As the "Telephone" game was brought up in class Tuesday night, allow me to use it to illustrate a concept that I took away from Edward Corbett's Topoi Revisted and Enos' Recovering the Lost Art of Researching the History of Rhetoric.
We know, thanks to our readings, that the Latin rhetoricians took Greek concepts of rhetoric, Aristotle's concepts, and adapted them to suit the Roman ideals and culture. Some of his ideas were given less importance in this new rhetorical scheme, ideas such as the topoi. To Aristotle, "the topoi were devices enabling the speaker to find those arguments that would be most persuasive in a given situation." They were intended to assist the invention process by enabling discovery of the most appropriate and successful direction in which to take an argument based on the matter of the argument itself. But Cicero and Quintilian reduced the topoi to training devices for students, with the intention that the student would soon grow out of reliance on "this rather mechanical system of heuristics." And later, as described by Curtius' book European Literature and the Latin Middle Ages, the topoi "became not so much devices for finding persuasive arguments in letter writing...and preaching...as guiding principles for the composition of literary texts." The topoi became formulas for funeral sermons with "stereotyped themes." New topoi were employed for the introductions and conclusions of poetry, with "hackneyed themes and conventions."
Oh how the mighty topoi had fallen. Clearly, this wasn't what Aristotle had in mind, but why did it come to that? It is the historical research version of Telephone.
The new topoi in the Middle Ages appears to be an attempt to reexamine the topoi from different perspectives. But, according to Corbett, "these new topoi served to formularize literature but did little to enliven or innovate it." They seem to have gone to Cicero and Quintilian for their ideas of what topoi should and could do in literature, or research on topoi based on what Cicero and Quintilian perceived them to be. Perhaps that is a disservice, as I don't actually know what sources they used. But Aristotle seemed more interested in the invention aspect of the topoi and what could be discovered, rather than what formulas might be gleaned from them to cut and paste into a document.
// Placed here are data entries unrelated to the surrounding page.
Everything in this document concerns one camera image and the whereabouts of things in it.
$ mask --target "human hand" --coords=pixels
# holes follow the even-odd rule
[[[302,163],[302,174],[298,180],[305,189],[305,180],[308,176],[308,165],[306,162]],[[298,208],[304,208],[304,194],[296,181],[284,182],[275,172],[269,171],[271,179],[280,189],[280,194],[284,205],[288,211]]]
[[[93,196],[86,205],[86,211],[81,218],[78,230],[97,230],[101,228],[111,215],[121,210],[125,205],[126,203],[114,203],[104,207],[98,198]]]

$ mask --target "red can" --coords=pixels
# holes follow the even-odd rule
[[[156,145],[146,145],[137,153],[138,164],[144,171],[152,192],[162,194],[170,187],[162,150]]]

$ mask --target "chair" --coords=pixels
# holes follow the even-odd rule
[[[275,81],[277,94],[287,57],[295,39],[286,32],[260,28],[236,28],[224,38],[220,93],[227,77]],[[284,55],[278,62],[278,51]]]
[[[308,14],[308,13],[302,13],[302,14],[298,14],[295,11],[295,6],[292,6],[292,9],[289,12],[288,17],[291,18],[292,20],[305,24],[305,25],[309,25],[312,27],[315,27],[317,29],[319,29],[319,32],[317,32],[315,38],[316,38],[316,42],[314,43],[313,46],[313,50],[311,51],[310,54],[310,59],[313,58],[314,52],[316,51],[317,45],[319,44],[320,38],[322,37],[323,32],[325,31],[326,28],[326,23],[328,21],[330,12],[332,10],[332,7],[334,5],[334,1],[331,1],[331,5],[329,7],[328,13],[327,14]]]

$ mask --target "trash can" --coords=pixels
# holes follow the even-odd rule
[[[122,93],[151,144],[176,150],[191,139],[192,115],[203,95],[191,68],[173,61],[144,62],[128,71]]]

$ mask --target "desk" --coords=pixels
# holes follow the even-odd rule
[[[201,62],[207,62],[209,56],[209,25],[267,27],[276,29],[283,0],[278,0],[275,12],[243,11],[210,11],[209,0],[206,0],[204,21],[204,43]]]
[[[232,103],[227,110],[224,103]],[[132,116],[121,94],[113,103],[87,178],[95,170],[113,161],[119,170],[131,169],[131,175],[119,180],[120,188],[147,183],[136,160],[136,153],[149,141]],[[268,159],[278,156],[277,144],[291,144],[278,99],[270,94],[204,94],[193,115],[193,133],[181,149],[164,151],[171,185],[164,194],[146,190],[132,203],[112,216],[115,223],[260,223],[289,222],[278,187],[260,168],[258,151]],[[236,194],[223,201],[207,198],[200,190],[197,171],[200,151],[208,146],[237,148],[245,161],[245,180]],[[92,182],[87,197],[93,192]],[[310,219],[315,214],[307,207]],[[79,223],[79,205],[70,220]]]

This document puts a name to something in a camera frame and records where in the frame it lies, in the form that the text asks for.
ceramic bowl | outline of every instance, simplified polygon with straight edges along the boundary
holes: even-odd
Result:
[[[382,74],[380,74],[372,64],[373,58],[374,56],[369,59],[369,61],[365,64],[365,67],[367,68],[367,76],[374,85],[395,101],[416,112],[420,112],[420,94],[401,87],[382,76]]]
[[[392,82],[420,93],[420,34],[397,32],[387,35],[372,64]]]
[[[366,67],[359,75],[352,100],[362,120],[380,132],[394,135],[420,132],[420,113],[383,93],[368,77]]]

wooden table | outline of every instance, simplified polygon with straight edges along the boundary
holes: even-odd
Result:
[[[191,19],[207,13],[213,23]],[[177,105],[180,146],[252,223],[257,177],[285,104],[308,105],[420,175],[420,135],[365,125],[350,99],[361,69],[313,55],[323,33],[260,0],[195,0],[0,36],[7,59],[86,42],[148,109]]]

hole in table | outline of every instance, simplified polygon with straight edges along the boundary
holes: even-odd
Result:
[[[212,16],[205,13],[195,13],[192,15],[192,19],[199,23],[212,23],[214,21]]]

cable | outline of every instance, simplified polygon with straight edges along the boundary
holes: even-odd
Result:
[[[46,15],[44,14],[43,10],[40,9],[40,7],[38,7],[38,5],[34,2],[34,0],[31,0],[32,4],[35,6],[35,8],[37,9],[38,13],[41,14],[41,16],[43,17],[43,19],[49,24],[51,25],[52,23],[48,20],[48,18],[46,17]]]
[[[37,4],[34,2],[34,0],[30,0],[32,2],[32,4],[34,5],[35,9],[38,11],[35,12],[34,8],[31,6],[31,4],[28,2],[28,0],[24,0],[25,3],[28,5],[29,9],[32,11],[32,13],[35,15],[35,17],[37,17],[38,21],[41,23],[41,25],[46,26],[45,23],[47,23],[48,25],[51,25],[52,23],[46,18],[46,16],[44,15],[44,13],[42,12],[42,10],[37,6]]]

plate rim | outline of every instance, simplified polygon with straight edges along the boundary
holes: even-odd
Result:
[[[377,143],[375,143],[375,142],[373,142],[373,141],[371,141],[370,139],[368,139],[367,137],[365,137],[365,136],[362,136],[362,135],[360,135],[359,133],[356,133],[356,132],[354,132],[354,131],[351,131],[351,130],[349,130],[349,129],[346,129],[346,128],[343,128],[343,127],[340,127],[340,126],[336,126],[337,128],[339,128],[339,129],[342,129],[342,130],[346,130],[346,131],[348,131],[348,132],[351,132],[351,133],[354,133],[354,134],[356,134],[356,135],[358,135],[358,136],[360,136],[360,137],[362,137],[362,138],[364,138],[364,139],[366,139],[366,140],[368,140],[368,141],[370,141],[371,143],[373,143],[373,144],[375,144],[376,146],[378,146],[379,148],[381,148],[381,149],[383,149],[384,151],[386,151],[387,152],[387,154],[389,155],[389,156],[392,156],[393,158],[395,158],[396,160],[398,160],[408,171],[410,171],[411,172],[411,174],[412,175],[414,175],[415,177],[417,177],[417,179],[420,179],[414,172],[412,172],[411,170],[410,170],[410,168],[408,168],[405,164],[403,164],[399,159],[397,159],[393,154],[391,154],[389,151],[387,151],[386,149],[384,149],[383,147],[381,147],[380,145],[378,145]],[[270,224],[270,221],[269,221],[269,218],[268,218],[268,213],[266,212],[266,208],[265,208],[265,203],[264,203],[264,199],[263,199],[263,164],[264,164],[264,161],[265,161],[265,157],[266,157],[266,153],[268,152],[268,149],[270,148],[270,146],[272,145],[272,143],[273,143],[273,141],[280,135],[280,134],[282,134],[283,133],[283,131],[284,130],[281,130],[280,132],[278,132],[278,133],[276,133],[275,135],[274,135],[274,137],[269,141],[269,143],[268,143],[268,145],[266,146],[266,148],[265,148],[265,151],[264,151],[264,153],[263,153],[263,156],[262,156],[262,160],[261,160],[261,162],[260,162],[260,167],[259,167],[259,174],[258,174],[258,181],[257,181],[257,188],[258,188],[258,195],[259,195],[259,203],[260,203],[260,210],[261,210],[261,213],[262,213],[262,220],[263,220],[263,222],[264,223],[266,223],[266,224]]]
We have lost the art of research, according to Enos, specifically in the field of rhetoric. Primary scholarship is no longer the focus. "Rather, what we are presenting as historical studies are critiques on secondary scholarhip, speculative essays on meta-theory and point/counter-point debates over characterizations of ideologies." Enos sees this shift in the focus of research as detrimental to the field of rhetoric for a number of reasons, not the least of which are a lack of respect for the true art of research and the loss of valuable knowledge.
Essentially, we as scholars are in danger of being caught in an unending game of Telephone. We seek out secondary scholarship and treat it like a primary source, which is a shaky place to start. There is information loss between the primary and secondary sources as focuses shift and meanings are skewed based on interpretation. That is inevitable and it would behoove us to keep that in mind as budding scholars. If we hope to make a lasting and worthy contribution to our fields we might want to stop playing Telephone and attempt to go to the source, whatever form that may be.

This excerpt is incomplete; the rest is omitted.